4. Periode Kemerdekaan
Sepanjang periode kemerdekaan Indonesia telah berlaku dua sistem pemerintahan di pulau Tomia, distrik dan dilanjutkan kecamatan. Hingga memasuki masa kemerdekaan sistem pemerintahan pulau Tomia masih berbentuk distrik hingga tahun 1970.
Setelah itu Wakatobi menjadi dua kecamatan, yaitu Wandupa (Wangi-wangi dan Kaledupa) dan Tombino (Tomia dan Binongko) menjadi bagian dari wilayah pemerintahan Kabupaten Buton.
Selanjutnya sejak tanggal 18 Desember 2003 Wakatobi resmi ditetapkan sebagai salah satu kabupaten pemekaran di Sulawesi Tenggara yang terbentuk berdasarkan Undang – Undang Nomor 29 tahun 2003 tentang pembentukan Kabupaten Bombana, Kabupaten Wakatobi dan Kabupaten Kolaka Utara.

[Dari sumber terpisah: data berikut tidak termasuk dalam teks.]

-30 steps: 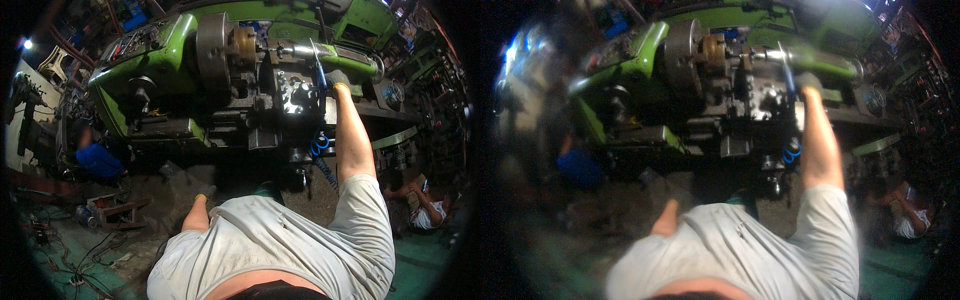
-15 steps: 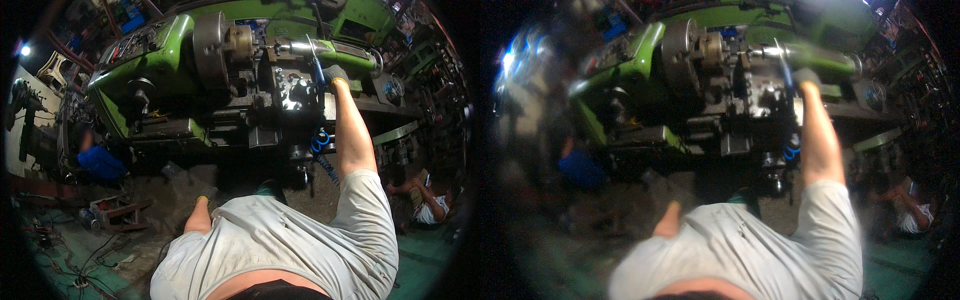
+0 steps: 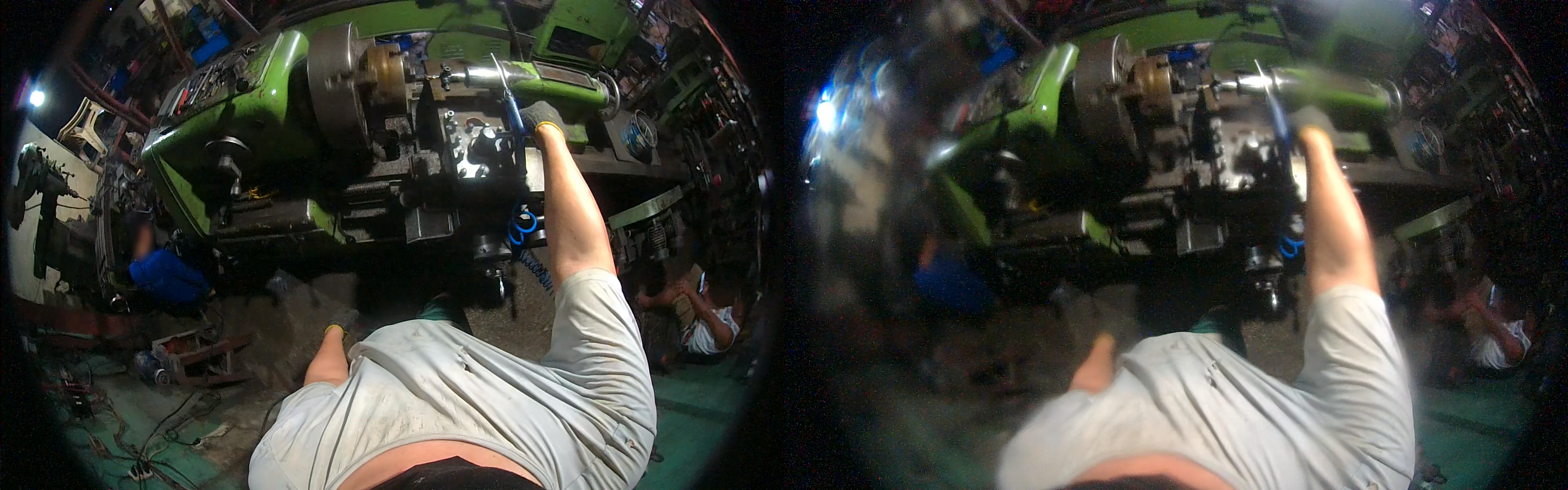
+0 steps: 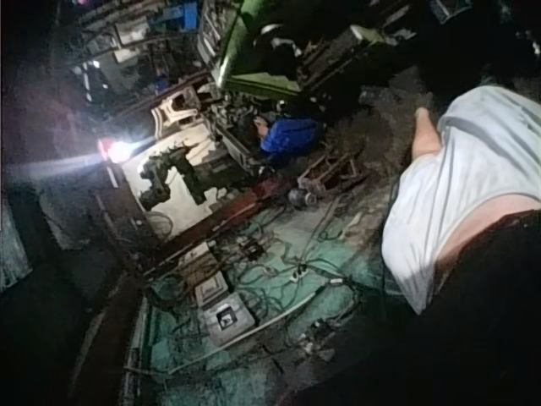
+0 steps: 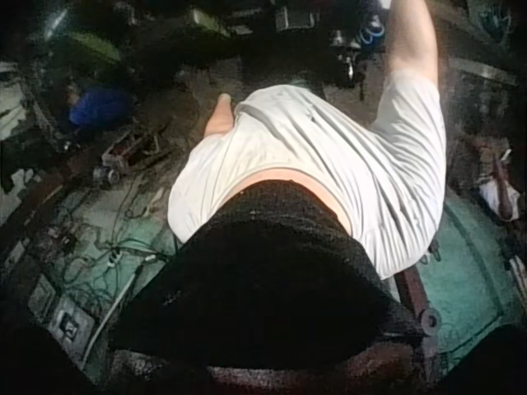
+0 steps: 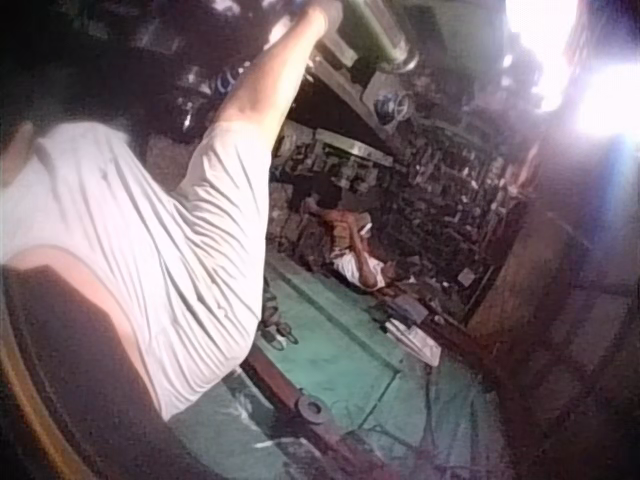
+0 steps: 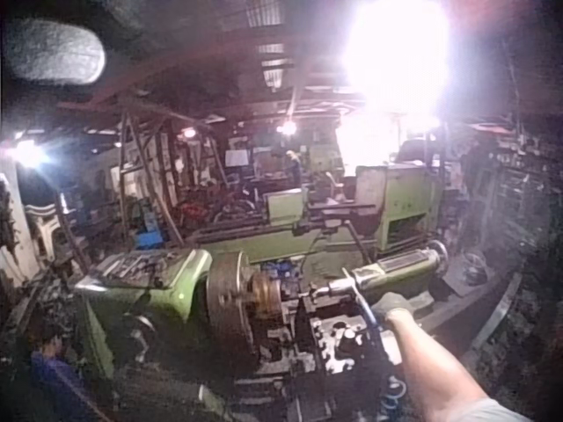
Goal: The person operates a green metal lathe, using a blue-handled tool to adjust the tool post and work on a cylindrical metal part. They repeatedly move the tool carriage and make fine adjustments to the cutting tool position while the part rotates.
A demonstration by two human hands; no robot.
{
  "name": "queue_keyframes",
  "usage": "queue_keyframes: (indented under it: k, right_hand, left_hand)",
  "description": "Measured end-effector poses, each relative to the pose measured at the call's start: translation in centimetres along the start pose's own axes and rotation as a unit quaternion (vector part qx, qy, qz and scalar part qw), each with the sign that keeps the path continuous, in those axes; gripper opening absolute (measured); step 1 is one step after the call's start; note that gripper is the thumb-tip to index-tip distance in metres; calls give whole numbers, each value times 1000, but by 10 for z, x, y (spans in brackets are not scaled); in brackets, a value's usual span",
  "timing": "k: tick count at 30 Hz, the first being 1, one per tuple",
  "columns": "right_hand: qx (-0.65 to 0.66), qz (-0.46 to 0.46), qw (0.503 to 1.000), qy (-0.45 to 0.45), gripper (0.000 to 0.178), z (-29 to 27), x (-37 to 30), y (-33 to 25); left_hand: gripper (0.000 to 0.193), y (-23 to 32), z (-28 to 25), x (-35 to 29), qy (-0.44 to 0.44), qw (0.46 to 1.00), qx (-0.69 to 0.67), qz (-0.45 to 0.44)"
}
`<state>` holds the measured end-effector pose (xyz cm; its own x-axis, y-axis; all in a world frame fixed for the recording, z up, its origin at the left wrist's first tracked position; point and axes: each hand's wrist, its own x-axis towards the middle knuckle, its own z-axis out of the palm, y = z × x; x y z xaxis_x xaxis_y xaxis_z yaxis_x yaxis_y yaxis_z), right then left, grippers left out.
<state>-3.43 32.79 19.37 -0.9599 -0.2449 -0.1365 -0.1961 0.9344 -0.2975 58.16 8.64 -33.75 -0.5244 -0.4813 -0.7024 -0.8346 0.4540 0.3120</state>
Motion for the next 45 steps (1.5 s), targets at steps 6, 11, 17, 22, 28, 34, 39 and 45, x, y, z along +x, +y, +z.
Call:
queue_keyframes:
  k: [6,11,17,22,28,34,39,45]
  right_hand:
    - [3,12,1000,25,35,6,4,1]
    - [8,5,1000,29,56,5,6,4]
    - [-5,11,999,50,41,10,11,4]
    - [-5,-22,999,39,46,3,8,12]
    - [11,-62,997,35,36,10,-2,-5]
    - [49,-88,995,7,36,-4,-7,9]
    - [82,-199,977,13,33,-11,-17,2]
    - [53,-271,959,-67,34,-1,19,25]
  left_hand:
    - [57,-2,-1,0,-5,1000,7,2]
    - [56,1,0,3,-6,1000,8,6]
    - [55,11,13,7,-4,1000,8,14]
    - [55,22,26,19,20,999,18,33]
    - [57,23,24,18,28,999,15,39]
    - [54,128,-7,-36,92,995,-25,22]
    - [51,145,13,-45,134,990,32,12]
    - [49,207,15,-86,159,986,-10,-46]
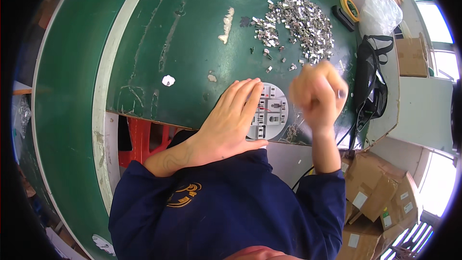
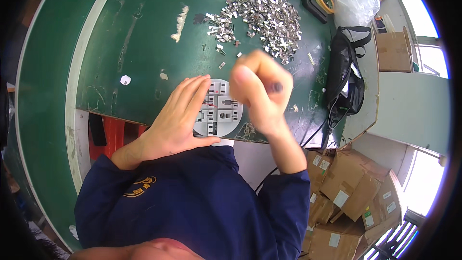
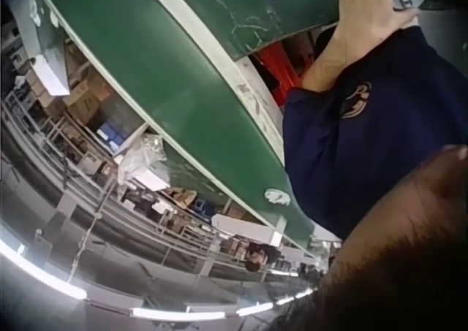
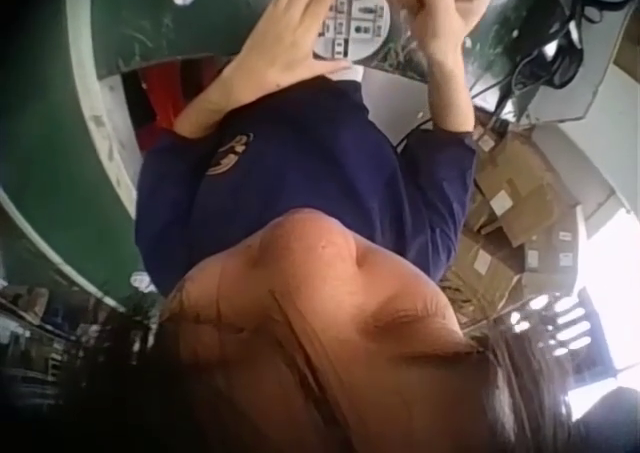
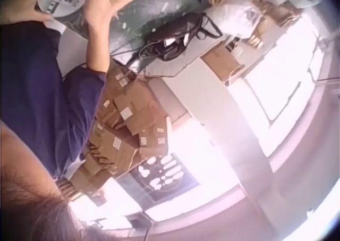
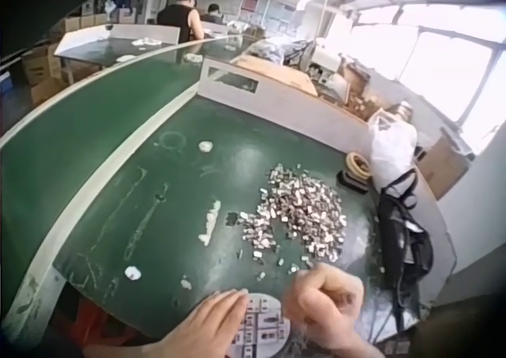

Saat pertama kali terbentuk Wakatobi hanya terdiri dari lima kecamatan yaitu Kecamatan Wangi-Wangi, Kecamatan Wangi Selatan, Kecamatan Kaledupa, Kecamatan Tomia dan Kecamatan Binongko. Pada tahun 2005 melalui Peraturan Daerah Kabupaten Wakatobi Nomor 19 Tahun 2005 dibentuk Kecamatan Kaledupa Selatan dan melalui Peraturan Daerah Kabupaten Wakatobi Nomor 20 Tahun 2005 dibentuk Kecamatan Tomia Timur. Selanjutnya pada tahun 2007 melalui Peraturan Daerah Kabupaten Wakatobi Nomor 41 Tahun 2007 dibentuk Kecamatan Togo Binongko sehingga jumlah kecamatan di Kabupaten Wakatobi menjadi 8 kecamatan yang terbagi menjadi 100 desa serta 25 kelurahan dan 75 desa.